Detects whether an input poly(A) length file originates from nanopolish or tailfindr and, if necessary, converts it to the nanopolish-like format expected by the ninetails legacy (Guppy/Fast5) pipeline. Tailfindr cDNA output is explicitly rejected because the legacy pipeline supports only DRS (direct RNA sequencing) data.

Usage

check_polya_length_filetype(input)

Arguments

input

Character string or data frame. Either the path to a poly(A) length file (nanopolish .tsv or tailfindr .csv) or an in-memory data frame. Only DRS data are accepted for tailfindr input.

Value

A named list with two elements:

data

Data frame / tibble. Standardised poly(A) length data in nanopolish-like format, ready for downstream ninetails processing.

file_type

Character. One of "nanopolish" or "tailfindr_drs", indicating the detected input format.

Details

File-type detection is based on column names:

nanopolish

Identified by the presence of a qc_tag column. Returned as-is.

tailfindr DRS

Identified by the presence of read_id, tail_start, tail_end, samples_per_nt, and tail_length. Converted via convert_tailfindr_output.

tailfindr cDNA

Identified by the presence of a tail_is_valid column. Raises an error because cDNA data are not compatible with this pipeline.

If none of the above patterns match, an error is raised.

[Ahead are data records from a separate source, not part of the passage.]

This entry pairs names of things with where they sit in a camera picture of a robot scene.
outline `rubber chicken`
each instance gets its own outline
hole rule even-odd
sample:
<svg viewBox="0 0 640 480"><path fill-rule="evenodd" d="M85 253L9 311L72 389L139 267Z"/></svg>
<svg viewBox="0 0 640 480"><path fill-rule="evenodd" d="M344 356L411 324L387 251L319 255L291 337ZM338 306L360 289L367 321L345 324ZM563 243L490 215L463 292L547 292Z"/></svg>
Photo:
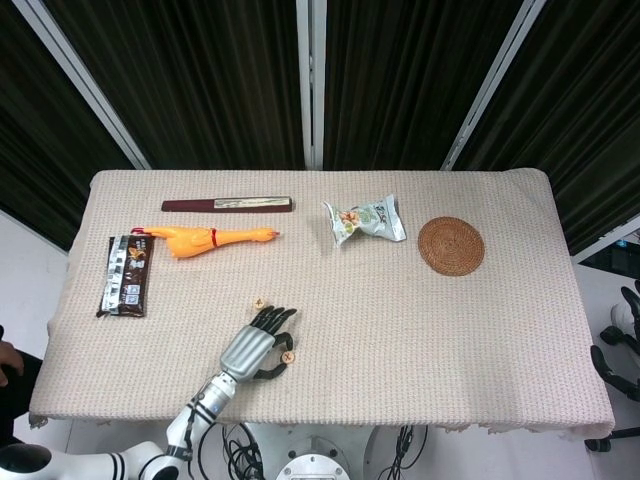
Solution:
<svg viewBox="0 0 640 480"><path fill-rule="evenodd" d="M280 235L272 228L254 230L216 230L215 228L136 227L131 233L147 233L167 239L171 255L186 258L199 255L227 243L268 242Z"/></svg>

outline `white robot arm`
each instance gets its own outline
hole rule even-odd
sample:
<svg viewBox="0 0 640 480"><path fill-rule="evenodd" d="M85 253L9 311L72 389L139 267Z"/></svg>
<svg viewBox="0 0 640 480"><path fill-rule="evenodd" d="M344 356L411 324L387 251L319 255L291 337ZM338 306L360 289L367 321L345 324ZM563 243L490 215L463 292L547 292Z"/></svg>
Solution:
<svg viewBox="0 0 640 480"><path fill-rule="evenodd" d="M0 450L0 478L176 480L185 463L193 458L193 445L234 397L236 385L252 379L269 380L285 370L284 363L270 371L260 370L260 365L279 344L293 349L291 335L277 331L295 312L269 306L240 330L220 357L221 371L193 396L167 428L165 452L152 442L120 453L98 455L67 455L38 445L11 445Z"/></svg>

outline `snack bag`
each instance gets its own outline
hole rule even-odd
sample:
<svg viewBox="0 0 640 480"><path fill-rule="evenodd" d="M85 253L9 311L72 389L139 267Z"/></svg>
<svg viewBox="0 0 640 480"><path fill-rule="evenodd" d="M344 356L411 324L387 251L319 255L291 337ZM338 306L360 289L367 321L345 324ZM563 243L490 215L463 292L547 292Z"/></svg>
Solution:
<svg viewBox="0 0 640 480"><path fill-rule="evenodd" d="M331 230L338 246L358 229L367 235L383 237L393 242L407 238L400 217L396 213L393 195L347 211L340 211L327 202L324 202L324 206L329 212Z"/></svg>
<svg viewBox="0 0 640 480"><path fill-rule="evenodd" d="M109 239L107 281L97 317L144 317L154 240L138 235Z"/></svg>

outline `dark brown package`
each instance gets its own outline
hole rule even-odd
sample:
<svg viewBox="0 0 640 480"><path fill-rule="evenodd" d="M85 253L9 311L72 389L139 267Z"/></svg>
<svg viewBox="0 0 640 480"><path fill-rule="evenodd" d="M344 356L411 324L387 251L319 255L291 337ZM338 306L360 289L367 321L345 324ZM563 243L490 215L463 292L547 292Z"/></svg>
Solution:
<svg viewBox="0 0 640 480"><path fill-rule="evenodd" d="M107 282L97 317L144 317L153 241L144 235L109 239Z"/></svg>

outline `round rattan coaster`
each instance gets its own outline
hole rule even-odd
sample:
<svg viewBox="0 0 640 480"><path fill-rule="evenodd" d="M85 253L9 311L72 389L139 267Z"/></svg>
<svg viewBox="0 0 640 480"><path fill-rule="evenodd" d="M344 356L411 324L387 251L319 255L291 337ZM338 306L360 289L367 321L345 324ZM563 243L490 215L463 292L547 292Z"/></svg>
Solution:
<svg viewBox="0 0 640 480"><path fill-rule="evenodd" d="M426 223L418 235L418 248L431 268L452 277L468 275L484 258L480 233L453 217L438 217Z"/></svg>

This function is part of the legacy pipeline (Guppy basecaller, multi-Fast5 files). It may be retired if the Fast5 format is deprecated.

See also

convert_tailfindr_output for the tailfindr conversion logic, extract_polya_data for subsequent processing of the standardised output, check_tails_guppy for the legacy pipeline entry point.

Examples

if (FALSE) { # \dontrun{

# run on nanopolish output
test <- ninetails::check_polya_length_filetype(
  input = system.file('extdata', 'test_data',
                      'nanopolish_output.tsv',
                      package = 'ninetails'))

# run on tailfindr output
test <- ninetails::check_polya_length_filetype(
  input = system.file('extdata', 'test_data',
                      'tailfindr_output.csv',
                      package = 'ninetails'))

} # }